Two other great short story masters: Dorothy Parker and Flannery O'Connor. Both of whom I've devoured in quantity, but never for a class and I always kind of wished some teacher had actually assigned them, because they are both just bristling with stuff (both ideas and style) that's great to talk and argue about.
'Conviction (1)'
Literary Buffistas 3: Don't Parse the Blurb, Dear.
There's more to life than watching Buffy the Vampire Slayer! No. Really, there is! Honestly! Here's a place for Buffistas to come and discuss what it is they're reading, their favorite authors and poets. "Geez. Crack a book sometime."
My freshman English professor leaned heavily on Eudora Welty and Flannery O'Connor. I remember them fondly -- a touch of Southern Gothic, but not enough to be inaccessible.
You know who's short stories should be assigned in school? Saki's. Full of wit, snark, style, and all sorts of class issues to discuss.
I am lucky enough to have a taped (a friend taped it from her record back in the mid 1990s for me) copy of Parker reading many of her poems. But the highlight is a complete recording of her reading "Horsie". It's spectacular. And will gut you.
Oh, the glories of the teh interwebs: [link]
A ha this is what Jane taped for me: [link]
ooh ... I had a ollection of Saki's stories when I was young - I remembe loving them. I didn't understand some of them, but I enjoyed the twists.
And for those who like mysteries but don't care of Agatha Christie, there's Dorothy Sayers. For many, the Wimsey crush is inevitable.
The Bunter crush rules all.
edit: And the Dowager Duchess.
Oh, yes!
ooh ... I had a ollection of Saki's stories when I was young - I remembe loving them. I didn't understand some of them, but I enjoyed the twists.

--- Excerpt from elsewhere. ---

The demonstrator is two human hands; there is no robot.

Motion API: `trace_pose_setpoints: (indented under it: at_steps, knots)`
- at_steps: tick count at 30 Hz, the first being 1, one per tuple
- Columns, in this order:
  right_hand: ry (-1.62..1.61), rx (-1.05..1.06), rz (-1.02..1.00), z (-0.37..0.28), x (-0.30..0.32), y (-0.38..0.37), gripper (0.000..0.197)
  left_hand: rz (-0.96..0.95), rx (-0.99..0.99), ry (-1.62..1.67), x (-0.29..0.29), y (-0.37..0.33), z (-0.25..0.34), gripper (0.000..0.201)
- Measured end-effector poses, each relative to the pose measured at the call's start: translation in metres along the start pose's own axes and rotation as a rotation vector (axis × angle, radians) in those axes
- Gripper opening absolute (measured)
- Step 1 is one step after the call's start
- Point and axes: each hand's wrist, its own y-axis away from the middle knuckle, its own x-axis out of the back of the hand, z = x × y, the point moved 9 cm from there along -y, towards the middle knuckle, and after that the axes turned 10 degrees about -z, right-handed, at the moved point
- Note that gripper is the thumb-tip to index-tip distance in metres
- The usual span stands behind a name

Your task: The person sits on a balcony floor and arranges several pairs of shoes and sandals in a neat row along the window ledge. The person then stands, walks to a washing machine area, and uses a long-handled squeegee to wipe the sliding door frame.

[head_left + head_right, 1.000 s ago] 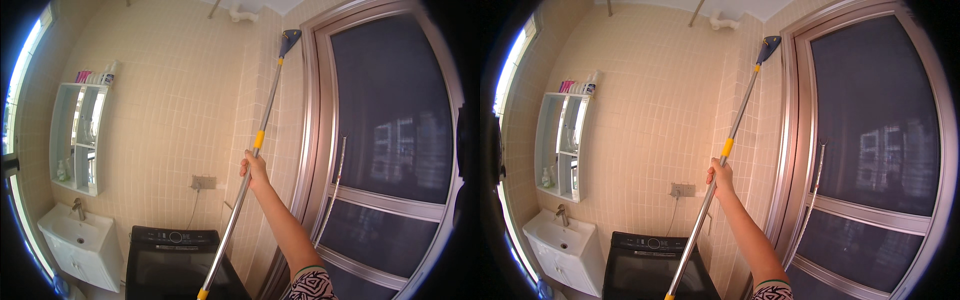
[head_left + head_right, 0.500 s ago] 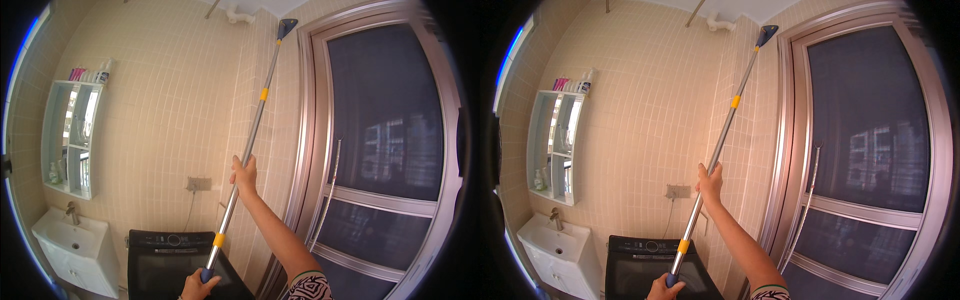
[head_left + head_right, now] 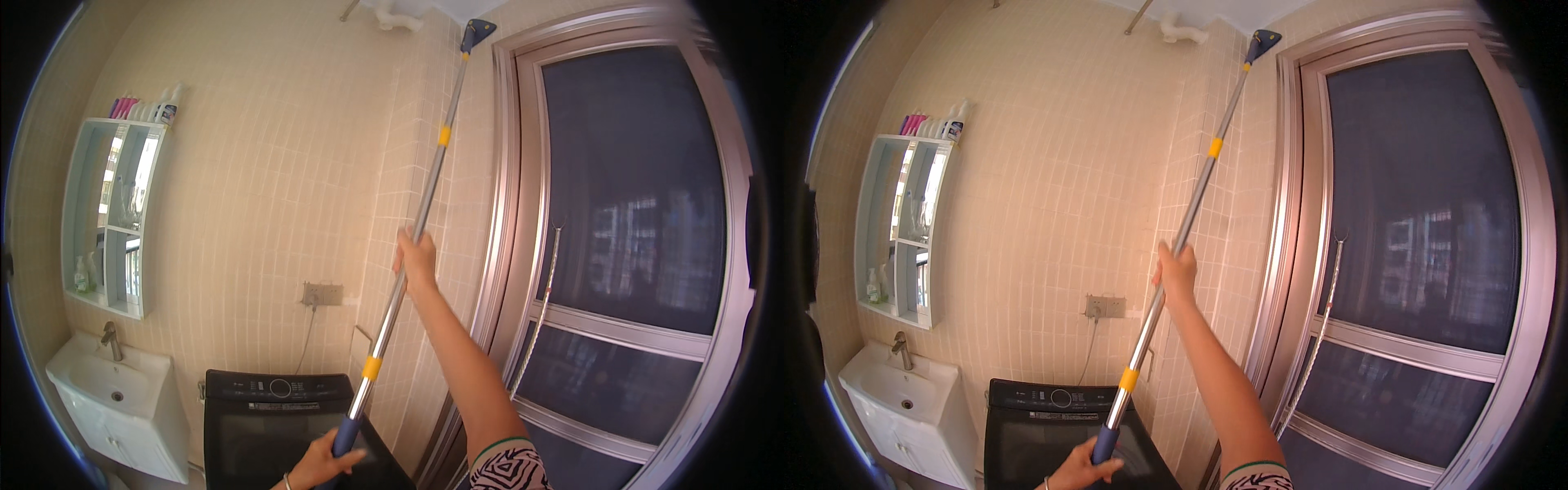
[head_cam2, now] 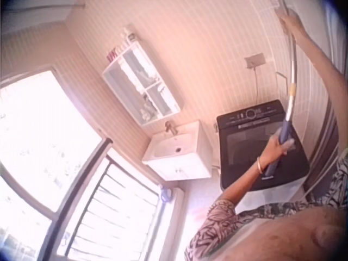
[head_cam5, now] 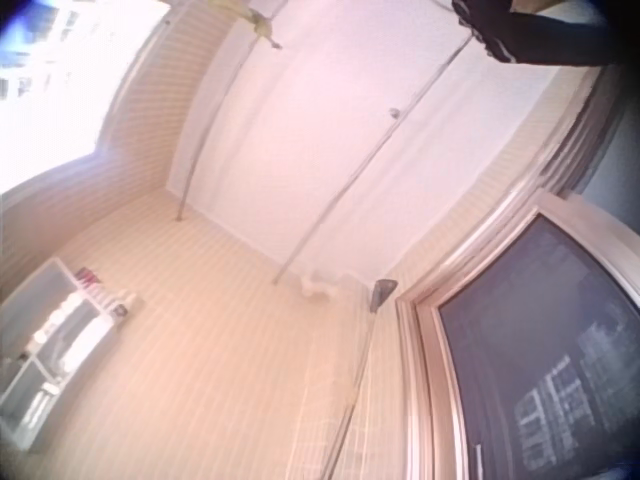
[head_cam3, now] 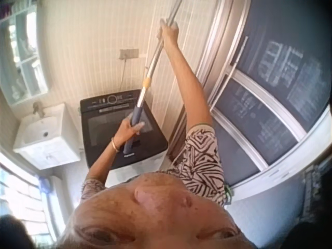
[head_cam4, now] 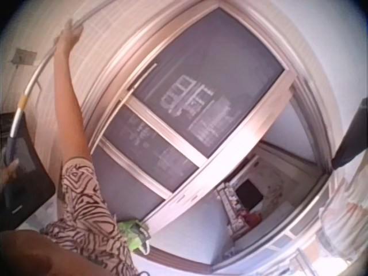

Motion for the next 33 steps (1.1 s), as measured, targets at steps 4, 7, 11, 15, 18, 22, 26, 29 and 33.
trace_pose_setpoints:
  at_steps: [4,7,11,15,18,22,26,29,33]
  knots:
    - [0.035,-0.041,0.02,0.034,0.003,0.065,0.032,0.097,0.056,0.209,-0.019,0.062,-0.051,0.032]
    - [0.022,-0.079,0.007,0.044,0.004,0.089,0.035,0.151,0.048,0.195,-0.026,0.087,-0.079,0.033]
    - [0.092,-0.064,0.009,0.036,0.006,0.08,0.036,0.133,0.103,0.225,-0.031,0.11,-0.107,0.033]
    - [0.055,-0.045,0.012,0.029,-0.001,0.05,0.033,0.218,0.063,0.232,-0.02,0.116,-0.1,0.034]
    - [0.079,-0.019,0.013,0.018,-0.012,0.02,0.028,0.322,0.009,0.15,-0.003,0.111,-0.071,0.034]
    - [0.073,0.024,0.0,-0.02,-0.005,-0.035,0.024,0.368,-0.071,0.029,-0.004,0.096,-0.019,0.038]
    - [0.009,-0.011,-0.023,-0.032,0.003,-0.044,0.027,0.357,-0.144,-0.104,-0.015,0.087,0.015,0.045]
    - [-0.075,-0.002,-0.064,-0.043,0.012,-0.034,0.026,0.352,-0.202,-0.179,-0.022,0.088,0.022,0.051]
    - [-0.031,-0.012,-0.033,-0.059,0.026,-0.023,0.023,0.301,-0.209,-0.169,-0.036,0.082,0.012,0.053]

Clovis was named after a Saki character. My dad read "The Open Window" to me when I was ... four? Five? Old enough to read it on my own, but unwilling to give up having a bedtime story read to me.
Get Lord Peter and you get Bunter and the Dowager Duchess. There's no bad there.

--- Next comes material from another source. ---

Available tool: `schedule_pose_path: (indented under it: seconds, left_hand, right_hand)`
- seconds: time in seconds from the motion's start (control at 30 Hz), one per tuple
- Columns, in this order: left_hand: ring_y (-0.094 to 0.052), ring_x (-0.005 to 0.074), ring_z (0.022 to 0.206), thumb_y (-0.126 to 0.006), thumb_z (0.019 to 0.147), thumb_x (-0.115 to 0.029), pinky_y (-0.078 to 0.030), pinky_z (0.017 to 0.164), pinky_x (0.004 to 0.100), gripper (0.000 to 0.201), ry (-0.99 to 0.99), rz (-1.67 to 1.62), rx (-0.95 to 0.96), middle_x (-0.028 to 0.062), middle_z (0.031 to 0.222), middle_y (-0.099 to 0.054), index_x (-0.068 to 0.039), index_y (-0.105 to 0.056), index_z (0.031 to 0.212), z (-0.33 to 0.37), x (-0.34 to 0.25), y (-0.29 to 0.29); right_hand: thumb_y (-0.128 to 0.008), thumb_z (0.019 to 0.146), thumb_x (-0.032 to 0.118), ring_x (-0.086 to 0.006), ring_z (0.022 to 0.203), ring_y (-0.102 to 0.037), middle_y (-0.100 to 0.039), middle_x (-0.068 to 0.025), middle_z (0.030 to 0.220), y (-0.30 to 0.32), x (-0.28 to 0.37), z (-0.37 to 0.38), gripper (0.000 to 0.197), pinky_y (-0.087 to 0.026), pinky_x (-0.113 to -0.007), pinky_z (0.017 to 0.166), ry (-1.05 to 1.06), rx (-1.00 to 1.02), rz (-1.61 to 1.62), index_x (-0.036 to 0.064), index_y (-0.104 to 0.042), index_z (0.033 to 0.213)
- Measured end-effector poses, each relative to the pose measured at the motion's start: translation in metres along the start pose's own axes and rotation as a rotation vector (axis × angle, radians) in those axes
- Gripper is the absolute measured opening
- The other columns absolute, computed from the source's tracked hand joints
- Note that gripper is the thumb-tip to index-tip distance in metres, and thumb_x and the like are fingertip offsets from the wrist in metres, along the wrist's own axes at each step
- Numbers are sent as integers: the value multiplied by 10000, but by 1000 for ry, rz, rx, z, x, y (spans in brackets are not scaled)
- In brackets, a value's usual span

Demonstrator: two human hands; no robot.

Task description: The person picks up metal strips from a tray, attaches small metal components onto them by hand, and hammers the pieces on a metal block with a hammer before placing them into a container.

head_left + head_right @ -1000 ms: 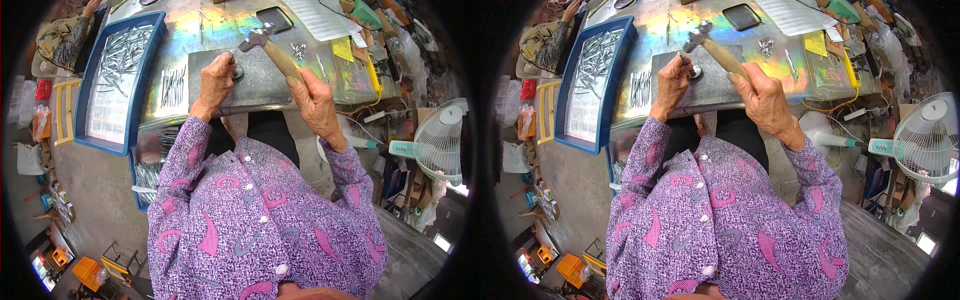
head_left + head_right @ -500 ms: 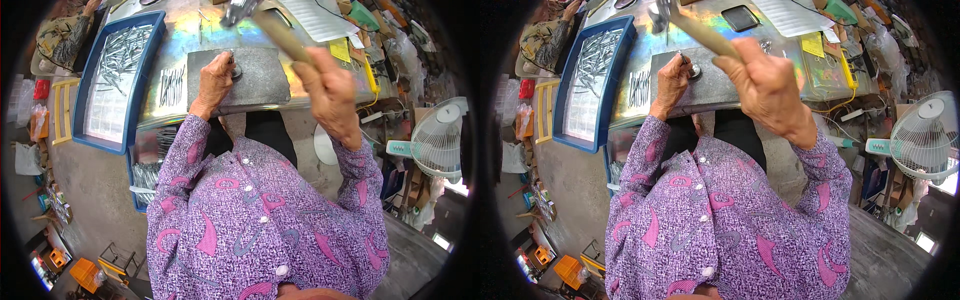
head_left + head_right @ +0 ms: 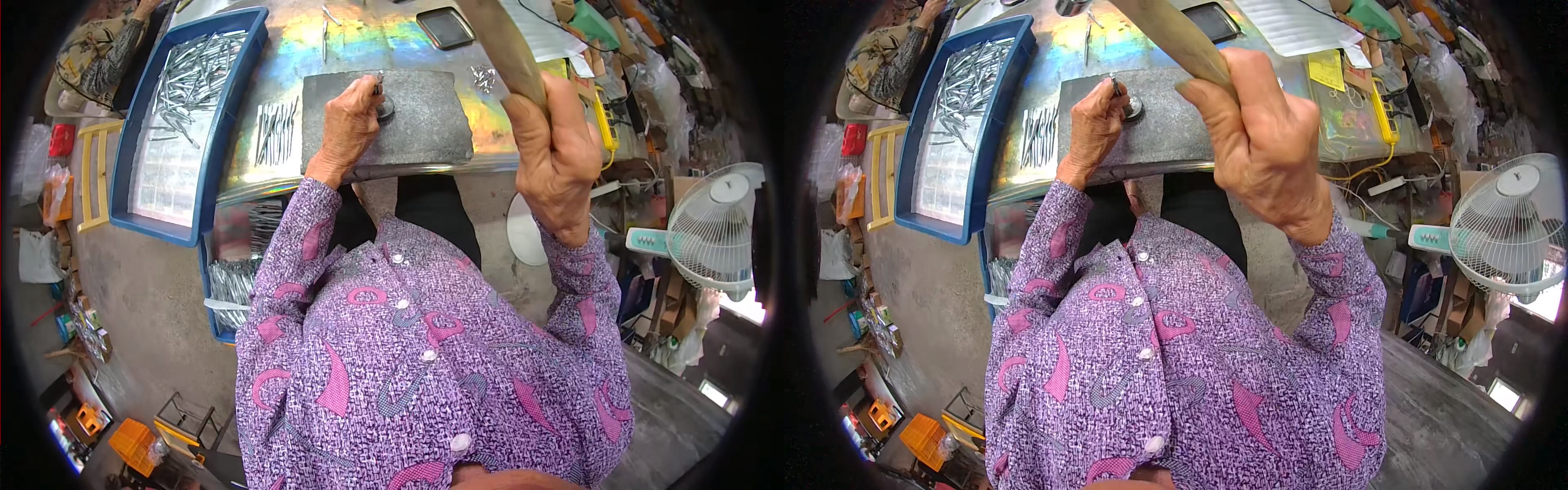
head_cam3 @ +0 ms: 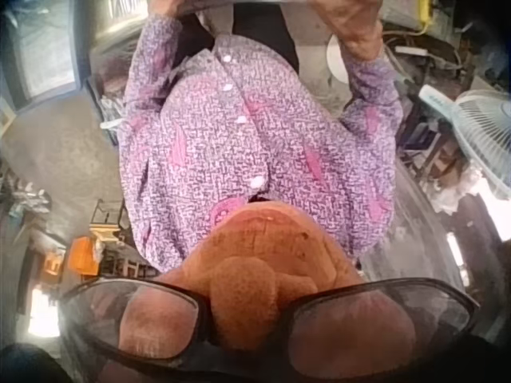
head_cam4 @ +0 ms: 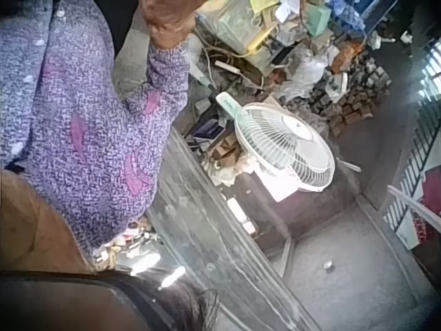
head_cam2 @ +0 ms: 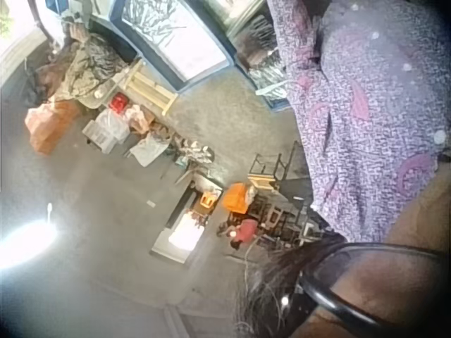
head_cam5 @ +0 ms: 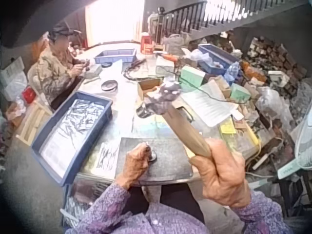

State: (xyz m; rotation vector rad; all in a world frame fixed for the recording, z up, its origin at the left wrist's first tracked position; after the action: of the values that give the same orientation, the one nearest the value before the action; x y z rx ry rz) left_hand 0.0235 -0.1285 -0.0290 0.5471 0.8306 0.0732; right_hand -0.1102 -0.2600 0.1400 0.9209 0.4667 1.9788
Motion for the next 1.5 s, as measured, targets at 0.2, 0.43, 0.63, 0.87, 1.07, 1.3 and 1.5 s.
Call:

I was thinking about Dorothy Sayers when we were talking earlier, and I think it would have been great to have read Sayers at 12, except that I would have started comparing every man to Lord Peter earlier.
So I was just thinking about Agatha Christie and rereading some Perry Mason and mysteries, and in the old stories, people do things like distract the hotel desk clerk and then surreptitiously check the register where people have signed in.
Which is completely irrelevant today, what with computers. What other old standbys of mysteries are useless these days?